Ein gutes Verständnis der Pathokinesiologie kann ein mögliches Verletzungsrisiko frühzeitig erkennen. Denn immer mehr Studien zeigen einen Zusammenhang zwischen reduzierter Gelenkbelastbarkeit (reduzierter neuromuskulärer Kontrolle) und einem erhöhten Risiko für muskuloskelettale Beschwerden. So führten beispielsweise skapuläre Dyskinesien, eine reduzierte Außenrotationskraft der Schulter und eine schnelle Steigerung der Trainingsbelastung in einer Gruppe von 679 Elite-Jugendhandballern zu einem erhöhten Risiko für Schulterverletzungen (Möller et al. 2017). Auch kleinere motorischen Auffälligkeiten (geringere Kraft, geringere Beweglichkeit) gehen mit einer geringeren Belastbarkeit einher und können ein höheres Verletzungsrisico darstellen (Windt et al. 2017).

Das kinesiopathologische Modell basiert auf der These, dass falsche oder falsche Dosierung einer Bewegung zu Störungen der Gewebe des Bewegungsapparates führen kann. Insbesondere Bewegungsformen, die die biomechanischen Eigenschaften und damit die Belastbarkeit dieser Gewebe nicht berücksichtigen, können zu Schmerzen und Funktionsbeeinträchtigungen führen. Richtig dosierte und an die Belastbarkeit der Gelenke angepasste motorische Aktivitäten führen selten zu Erkrankungen des Bewegungsapparates. 

Das kinesiophysiologische Modell umfasst motorische Interventionen, die zu besseren Funktionen der Gewebe des Bewegungsapparats und damit zu besseren klinischen Ergebnissen führen, sowie spezifische Trainingsprogramme, die auf die Verbesserung der motorischen Fähigkeiten abzielen und so zu einem geringeren Verletzungsrisiko führen.

Diese komplexe Beziehung zwischen Bewegung, Pathologie und Gesundheit ist jedoch alles andere als schlüssig. So gibt es manchmal eine Wechselwirkung zwischen dem pathokinesiologischen, dem kinesiopathologischen oder dem kinesiophysiologischen Modell. Die Degeneration von Hüft- oder Schultergelenken führt direkt zu einer verminderten neuromotorischen Kontrolle der Gelenke (Pathokinesiologie) und indirekt zu einer Überbeanspruchung von Wirbelsäulengelenken wie dem Iliosakral-, Lumbosakral- und Halswirbelgelenk (Kinesiopathologie). Richtige oder richtig dosierte Bewegung dieser Gelenke führt zu einer verbesserten Gelenkfunktion und damit zur Linderung der Beschwerden (Kinesiophysiologie).

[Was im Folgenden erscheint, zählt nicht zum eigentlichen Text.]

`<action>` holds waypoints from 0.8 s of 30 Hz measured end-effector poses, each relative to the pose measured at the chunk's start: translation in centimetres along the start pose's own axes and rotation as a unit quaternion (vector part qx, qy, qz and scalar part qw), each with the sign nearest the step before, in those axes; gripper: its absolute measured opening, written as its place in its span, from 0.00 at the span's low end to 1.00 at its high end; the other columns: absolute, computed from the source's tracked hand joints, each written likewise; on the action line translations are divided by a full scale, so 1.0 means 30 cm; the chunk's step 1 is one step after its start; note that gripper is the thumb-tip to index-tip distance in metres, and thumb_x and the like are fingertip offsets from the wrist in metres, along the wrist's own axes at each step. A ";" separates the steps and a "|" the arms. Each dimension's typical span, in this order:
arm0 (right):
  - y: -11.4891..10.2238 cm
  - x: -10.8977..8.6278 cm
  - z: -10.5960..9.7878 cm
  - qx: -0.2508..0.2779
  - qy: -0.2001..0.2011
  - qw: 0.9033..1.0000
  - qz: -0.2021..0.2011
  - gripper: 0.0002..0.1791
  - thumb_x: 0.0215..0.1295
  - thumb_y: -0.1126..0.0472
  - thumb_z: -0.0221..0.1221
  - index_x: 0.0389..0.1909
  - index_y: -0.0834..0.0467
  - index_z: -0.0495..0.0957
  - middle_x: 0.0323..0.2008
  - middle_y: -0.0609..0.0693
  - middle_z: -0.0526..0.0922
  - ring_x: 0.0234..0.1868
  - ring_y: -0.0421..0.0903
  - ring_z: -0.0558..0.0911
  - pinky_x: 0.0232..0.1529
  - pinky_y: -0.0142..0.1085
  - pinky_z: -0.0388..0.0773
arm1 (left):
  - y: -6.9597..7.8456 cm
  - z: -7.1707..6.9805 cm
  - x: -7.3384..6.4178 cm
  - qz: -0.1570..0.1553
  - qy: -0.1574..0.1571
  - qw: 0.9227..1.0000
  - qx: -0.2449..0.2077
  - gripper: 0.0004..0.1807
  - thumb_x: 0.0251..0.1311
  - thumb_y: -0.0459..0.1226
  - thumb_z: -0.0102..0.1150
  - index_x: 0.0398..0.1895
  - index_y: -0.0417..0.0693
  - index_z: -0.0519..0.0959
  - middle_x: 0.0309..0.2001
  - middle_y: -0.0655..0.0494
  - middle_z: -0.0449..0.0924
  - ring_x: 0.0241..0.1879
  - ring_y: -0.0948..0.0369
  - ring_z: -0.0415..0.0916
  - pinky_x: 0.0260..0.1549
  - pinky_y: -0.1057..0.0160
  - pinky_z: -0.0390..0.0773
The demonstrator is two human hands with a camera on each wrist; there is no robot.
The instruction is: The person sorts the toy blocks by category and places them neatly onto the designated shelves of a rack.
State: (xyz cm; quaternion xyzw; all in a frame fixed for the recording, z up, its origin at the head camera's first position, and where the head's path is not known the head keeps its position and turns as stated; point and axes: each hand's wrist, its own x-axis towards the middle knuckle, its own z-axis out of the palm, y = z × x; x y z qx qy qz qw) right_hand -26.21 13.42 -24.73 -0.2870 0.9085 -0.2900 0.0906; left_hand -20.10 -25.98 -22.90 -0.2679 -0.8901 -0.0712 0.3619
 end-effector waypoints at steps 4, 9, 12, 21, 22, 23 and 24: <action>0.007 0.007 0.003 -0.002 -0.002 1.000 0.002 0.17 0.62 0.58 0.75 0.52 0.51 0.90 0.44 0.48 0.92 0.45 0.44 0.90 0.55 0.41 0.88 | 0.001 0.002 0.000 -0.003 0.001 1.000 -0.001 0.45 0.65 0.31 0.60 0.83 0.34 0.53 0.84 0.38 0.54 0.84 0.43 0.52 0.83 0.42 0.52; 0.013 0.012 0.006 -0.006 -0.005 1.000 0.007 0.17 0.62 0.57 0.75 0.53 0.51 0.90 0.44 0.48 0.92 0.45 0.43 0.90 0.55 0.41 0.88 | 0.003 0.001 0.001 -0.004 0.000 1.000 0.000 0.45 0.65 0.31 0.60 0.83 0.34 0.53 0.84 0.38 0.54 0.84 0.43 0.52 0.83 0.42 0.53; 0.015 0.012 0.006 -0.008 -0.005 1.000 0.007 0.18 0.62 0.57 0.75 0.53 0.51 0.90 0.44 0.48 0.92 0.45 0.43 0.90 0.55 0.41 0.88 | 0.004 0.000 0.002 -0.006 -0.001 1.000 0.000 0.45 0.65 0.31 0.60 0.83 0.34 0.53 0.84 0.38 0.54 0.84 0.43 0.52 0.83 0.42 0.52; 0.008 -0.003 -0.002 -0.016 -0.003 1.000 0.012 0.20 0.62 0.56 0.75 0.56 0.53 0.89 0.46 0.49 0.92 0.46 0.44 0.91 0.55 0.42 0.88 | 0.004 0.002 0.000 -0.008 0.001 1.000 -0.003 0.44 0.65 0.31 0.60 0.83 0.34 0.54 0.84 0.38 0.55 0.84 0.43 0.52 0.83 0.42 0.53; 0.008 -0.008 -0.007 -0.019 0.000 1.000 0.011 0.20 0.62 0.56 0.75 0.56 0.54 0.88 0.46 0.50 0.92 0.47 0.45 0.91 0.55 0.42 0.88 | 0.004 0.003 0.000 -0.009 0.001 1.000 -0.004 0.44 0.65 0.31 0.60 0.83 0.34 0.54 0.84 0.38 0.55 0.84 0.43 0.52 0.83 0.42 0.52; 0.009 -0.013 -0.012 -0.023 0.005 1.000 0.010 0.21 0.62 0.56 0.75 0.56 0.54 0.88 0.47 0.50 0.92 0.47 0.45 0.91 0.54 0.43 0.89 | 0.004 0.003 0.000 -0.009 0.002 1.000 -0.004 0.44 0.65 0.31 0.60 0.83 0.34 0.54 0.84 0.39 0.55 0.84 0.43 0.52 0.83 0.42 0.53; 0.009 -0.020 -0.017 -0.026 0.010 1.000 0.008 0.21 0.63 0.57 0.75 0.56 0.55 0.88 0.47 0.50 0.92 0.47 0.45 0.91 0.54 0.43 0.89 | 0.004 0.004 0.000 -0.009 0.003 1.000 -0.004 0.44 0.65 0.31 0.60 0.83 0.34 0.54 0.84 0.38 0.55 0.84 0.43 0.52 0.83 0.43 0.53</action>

Angesichts der enormen Variabilität der menschlichen motorischen Fähigkeiten gibt es keine klar definierten Standards für gesunde, "ideale" motorische Fähigkeiten und somit auch keinen “one size fits it all” für eine motorische Behandlungsstrategie. Eine wirksame Unterscheidung zwischen pathologischen und gesunden motorischen Fähigkeiten, wie abnorm sie auch sein mögen, kann nur auf der Grundlage der klinischen Symptome getroffen werden. Eine korrekte motorische Untersuchung der Gelenkfunktion und der Belastbarkeit ist die einzige Möglichkeit, eine korrekte Diagnose der muskuloskelettalen Symptome zu stellen. Eine korrekte Bewertung des individuellen umwelt- und aufgabenspezifischen Kontextes (Arbeit, Sport) ist für eine korrekte klinische Entscheidungsfindung entscheidend.